• Curr Opin Crit Care · Oct 2003

    Review

    Intraabdominal sepsis: newer interventional and antimicrobial therapies for infected necrotizing pancreatitis.

    • Joseph S Solomkin and Konstantin Umanskiy.
    • Department of Surgery, University of Cincinnati College of Medicine, Ohio 45267-0558, USA. joseph.solomkin@uc.edu
    • Curr Opin Crit Care. 2003 Oct 1; 9 (5): 424-7.

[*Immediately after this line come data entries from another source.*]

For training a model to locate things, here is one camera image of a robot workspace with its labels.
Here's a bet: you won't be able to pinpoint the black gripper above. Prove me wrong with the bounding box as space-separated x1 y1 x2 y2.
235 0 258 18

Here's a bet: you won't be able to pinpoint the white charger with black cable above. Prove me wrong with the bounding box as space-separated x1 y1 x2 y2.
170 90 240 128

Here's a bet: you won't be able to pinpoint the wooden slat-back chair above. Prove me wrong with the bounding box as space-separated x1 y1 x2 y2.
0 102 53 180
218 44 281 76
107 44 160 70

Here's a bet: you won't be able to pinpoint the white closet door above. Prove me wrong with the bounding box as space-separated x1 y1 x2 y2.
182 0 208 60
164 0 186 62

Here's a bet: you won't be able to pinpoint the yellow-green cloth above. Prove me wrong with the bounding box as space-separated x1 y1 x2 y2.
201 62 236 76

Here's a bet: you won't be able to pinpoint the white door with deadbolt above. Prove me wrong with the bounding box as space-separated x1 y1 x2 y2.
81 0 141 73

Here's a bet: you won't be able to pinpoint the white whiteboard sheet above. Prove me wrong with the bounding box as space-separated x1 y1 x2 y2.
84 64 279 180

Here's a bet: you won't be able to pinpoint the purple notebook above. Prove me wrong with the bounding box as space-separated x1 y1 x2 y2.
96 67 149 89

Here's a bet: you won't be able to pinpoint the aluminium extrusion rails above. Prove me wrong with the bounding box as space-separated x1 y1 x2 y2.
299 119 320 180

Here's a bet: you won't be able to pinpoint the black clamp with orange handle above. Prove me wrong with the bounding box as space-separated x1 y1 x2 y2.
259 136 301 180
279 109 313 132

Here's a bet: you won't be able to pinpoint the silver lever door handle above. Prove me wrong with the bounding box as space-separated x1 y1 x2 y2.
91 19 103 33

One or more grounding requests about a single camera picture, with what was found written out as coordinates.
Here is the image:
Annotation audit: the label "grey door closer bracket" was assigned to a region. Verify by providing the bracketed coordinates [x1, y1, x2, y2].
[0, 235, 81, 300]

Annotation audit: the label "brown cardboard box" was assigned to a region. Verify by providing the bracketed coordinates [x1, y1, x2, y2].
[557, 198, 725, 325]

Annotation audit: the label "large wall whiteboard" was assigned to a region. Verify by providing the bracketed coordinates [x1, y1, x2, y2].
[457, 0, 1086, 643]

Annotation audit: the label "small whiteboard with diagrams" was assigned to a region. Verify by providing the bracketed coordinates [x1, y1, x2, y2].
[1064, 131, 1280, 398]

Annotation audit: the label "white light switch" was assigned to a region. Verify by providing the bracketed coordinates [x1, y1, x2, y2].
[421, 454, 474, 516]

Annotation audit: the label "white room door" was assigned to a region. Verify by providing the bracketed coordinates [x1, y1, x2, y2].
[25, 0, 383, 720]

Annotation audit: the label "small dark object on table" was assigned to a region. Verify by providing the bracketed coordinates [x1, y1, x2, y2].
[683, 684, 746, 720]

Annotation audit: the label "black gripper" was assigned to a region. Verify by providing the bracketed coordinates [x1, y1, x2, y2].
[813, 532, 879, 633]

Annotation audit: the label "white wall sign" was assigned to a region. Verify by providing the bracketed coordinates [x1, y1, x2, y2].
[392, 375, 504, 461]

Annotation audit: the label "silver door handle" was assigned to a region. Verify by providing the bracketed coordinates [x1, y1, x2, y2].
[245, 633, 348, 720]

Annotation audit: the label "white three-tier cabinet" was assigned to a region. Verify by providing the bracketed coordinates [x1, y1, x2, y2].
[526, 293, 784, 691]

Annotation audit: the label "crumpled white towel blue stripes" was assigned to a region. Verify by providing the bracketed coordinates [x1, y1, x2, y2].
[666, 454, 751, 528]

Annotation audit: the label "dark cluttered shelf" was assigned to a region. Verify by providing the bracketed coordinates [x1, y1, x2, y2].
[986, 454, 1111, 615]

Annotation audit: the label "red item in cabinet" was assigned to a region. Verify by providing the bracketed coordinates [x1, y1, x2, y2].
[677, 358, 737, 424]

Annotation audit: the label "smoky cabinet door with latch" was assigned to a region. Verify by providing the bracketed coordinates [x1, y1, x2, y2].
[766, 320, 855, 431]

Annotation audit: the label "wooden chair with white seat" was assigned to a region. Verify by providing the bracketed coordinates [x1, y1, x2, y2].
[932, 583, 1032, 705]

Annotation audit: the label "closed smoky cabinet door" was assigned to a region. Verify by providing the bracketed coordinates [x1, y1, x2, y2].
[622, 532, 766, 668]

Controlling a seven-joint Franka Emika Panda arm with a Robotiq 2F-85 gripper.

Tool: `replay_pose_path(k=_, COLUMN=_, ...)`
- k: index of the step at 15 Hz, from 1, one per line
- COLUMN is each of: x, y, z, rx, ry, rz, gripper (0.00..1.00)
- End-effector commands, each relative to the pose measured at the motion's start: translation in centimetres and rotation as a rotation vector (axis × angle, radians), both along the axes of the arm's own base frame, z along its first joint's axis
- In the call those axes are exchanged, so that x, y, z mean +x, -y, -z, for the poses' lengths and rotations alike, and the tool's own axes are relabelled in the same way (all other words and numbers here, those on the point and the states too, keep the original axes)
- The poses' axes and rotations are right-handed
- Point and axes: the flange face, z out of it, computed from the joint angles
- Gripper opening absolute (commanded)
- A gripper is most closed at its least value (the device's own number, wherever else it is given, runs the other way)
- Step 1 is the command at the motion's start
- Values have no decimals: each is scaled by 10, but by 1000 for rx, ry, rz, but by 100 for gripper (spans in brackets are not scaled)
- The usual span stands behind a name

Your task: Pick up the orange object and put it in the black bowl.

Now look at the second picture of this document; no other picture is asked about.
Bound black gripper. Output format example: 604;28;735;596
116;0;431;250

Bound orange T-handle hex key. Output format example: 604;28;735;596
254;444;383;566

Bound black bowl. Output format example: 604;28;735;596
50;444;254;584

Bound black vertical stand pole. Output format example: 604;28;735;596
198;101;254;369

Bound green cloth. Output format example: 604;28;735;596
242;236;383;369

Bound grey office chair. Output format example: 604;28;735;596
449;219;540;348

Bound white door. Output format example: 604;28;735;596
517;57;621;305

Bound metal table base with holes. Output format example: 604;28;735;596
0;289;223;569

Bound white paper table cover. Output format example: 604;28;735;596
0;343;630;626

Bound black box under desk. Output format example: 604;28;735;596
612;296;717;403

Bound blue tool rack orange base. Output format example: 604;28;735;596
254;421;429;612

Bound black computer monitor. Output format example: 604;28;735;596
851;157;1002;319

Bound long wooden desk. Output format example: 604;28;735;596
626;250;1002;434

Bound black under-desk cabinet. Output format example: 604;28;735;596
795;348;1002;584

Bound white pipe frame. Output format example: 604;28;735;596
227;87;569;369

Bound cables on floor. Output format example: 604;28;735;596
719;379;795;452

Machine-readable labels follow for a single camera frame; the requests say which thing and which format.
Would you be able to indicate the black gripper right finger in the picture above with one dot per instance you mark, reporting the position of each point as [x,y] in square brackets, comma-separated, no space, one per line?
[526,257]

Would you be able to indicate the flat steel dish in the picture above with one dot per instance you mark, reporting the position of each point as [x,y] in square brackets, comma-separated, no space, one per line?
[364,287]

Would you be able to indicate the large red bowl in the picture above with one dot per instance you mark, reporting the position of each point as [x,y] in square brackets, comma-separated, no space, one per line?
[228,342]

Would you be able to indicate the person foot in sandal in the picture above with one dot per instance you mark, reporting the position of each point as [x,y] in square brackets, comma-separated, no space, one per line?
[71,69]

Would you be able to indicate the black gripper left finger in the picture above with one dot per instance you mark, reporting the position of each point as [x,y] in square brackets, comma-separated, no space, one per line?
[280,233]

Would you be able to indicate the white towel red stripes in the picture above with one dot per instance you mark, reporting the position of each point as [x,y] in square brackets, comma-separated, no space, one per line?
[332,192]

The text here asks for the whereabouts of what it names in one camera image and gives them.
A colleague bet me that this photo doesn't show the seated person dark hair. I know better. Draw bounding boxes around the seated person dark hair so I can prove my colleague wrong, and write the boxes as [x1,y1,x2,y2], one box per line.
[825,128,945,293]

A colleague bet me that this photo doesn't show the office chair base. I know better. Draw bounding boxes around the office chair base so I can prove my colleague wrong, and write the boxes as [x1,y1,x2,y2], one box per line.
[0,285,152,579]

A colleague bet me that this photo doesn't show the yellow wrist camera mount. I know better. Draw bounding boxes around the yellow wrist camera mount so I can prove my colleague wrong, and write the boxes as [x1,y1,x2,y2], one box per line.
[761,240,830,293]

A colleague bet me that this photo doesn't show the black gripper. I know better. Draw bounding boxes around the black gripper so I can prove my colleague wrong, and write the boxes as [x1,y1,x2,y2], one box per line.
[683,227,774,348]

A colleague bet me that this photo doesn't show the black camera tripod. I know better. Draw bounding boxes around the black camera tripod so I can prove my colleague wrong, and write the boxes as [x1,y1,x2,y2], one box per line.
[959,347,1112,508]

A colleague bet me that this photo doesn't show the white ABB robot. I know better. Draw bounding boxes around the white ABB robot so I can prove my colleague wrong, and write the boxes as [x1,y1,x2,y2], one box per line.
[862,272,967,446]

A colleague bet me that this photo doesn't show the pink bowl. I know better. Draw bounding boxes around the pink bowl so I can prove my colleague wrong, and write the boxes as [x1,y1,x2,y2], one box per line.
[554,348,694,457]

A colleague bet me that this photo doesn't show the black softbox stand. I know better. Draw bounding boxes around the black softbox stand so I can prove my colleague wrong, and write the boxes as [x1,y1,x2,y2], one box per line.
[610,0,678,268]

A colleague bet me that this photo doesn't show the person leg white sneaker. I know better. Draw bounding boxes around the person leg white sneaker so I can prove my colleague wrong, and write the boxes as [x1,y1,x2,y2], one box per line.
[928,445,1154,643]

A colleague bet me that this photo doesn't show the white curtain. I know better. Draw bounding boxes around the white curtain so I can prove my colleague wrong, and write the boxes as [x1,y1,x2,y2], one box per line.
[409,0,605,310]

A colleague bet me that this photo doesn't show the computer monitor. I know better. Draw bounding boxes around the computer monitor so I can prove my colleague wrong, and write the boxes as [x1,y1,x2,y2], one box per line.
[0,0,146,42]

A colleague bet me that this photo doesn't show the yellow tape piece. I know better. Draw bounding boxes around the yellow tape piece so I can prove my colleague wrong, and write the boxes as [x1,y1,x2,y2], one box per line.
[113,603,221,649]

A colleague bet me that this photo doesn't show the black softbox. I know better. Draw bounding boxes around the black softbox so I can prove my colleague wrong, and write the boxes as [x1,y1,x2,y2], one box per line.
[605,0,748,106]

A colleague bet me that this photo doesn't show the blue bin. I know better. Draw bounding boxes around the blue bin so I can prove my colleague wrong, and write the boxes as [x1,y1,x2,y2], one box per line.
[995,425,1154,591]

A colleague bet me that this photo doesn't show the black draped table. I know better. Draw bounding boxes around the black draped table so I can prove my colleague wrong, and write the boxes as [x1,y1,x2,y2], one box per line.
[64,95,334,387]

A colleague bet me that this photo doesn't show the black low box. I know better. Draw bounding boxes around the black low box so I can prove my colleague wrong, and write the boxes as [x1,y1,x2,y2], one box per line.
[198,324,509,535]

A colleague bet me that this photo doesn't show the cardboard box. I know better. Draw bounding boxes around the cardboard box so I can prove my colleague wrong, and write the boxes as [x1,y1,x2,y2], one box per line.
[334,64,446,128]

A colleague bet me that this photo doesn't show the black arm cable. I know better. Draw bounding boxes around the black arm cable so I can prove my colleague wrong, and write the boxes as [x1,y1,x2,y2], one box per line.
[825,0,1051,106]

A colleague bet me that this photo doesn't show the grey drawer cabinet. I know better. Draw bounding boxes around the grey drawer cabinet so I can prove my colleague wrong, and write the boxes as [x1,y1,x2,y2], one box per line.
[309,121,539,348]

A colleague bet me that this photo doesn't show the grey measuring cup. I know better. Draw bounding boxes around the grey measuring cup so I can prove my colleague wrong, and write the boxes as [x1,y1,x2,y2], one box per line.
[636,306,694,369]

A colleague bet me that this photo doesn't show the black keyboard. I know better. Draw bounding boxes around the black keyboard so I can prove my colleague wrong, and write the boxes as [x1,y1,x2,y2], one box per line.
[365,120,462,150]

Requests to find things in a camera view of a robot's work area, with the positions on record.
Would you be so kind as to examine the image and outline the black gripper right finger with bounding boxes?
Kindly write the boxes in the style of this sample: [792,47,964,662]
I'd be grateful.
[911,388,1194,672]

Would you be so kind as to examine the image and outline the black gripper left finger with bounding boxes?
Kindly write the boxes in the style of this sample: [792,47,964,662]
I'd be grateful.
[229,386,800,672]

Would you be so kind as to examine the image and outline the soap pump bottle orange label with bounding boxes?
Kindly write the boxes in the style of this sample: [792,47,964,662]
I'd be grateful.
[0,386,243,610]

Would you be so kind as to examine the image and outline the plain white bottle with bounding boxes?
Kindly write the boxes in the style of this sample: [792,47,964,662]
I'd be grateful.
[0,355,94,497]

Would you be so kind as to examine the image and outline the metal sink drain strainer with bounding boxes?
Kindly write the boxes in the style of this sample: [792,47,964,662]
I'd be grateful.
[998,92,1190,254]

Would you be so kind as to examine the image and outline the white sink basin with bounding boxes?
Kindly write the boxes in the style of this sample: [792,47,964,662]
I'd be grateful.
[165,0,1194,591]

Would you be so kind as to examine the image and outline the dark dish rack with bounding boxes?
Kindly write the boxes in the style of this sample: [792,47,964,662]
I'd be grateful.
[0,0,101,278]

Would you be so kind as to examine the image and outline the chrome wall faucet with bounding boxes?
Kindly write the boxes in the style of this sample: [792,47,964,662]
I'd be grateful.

    Purpose Of ReviewRecent advances in interventional techniques and antimicrobial therapy have significantly affected the morbidity and mortality of infected pancreatic necrosis. This review describes elements of this progress.Recent FindingsOperative management of infected pancreatic necrosis has consisted of formal laparotomy and debridement of the pancreatic necrosis/infection. Typically, the abdominal wound has been left open and the pancreatic bed has been reexplored at frequent intervals. This staged approach has been replaced by a single definitive operative procedure. More recently, laparoscopic techniques have been used, and provide the possibility of substantially lessened morbidity. The benefits of antimicrobial prophylaxis, typically with carbapenems, have been demonstrated in several clinical trials. The use of such broad-spectrum therapy has complicated the antimicrobial management of prophylaxis failures. A resistant flora is encountered in such patients, including gram-positive cocci, yeast, and gram-negative bacilli. This has been shown to mandate empiric therapy with combination regimens based on agents not used for prophylaxis.SummaryThese findings recommend the practice of routine antibacterial prophylaxis with systemic agents. Patients receiving such treatment should be monitored for colonization by yeast; surveillance cultures do not appear to be necessary because these critically ill patients have an inflammatory disease and frequently experience temperature elevations warranting cultures to rule out infection. If infection is documented by aspiration or intervention, aggressive antimicrobial therapy directed at organisms identified by Gram stain should be started. Classes of antimicrobial agents other than those used for prophylaxis should be used.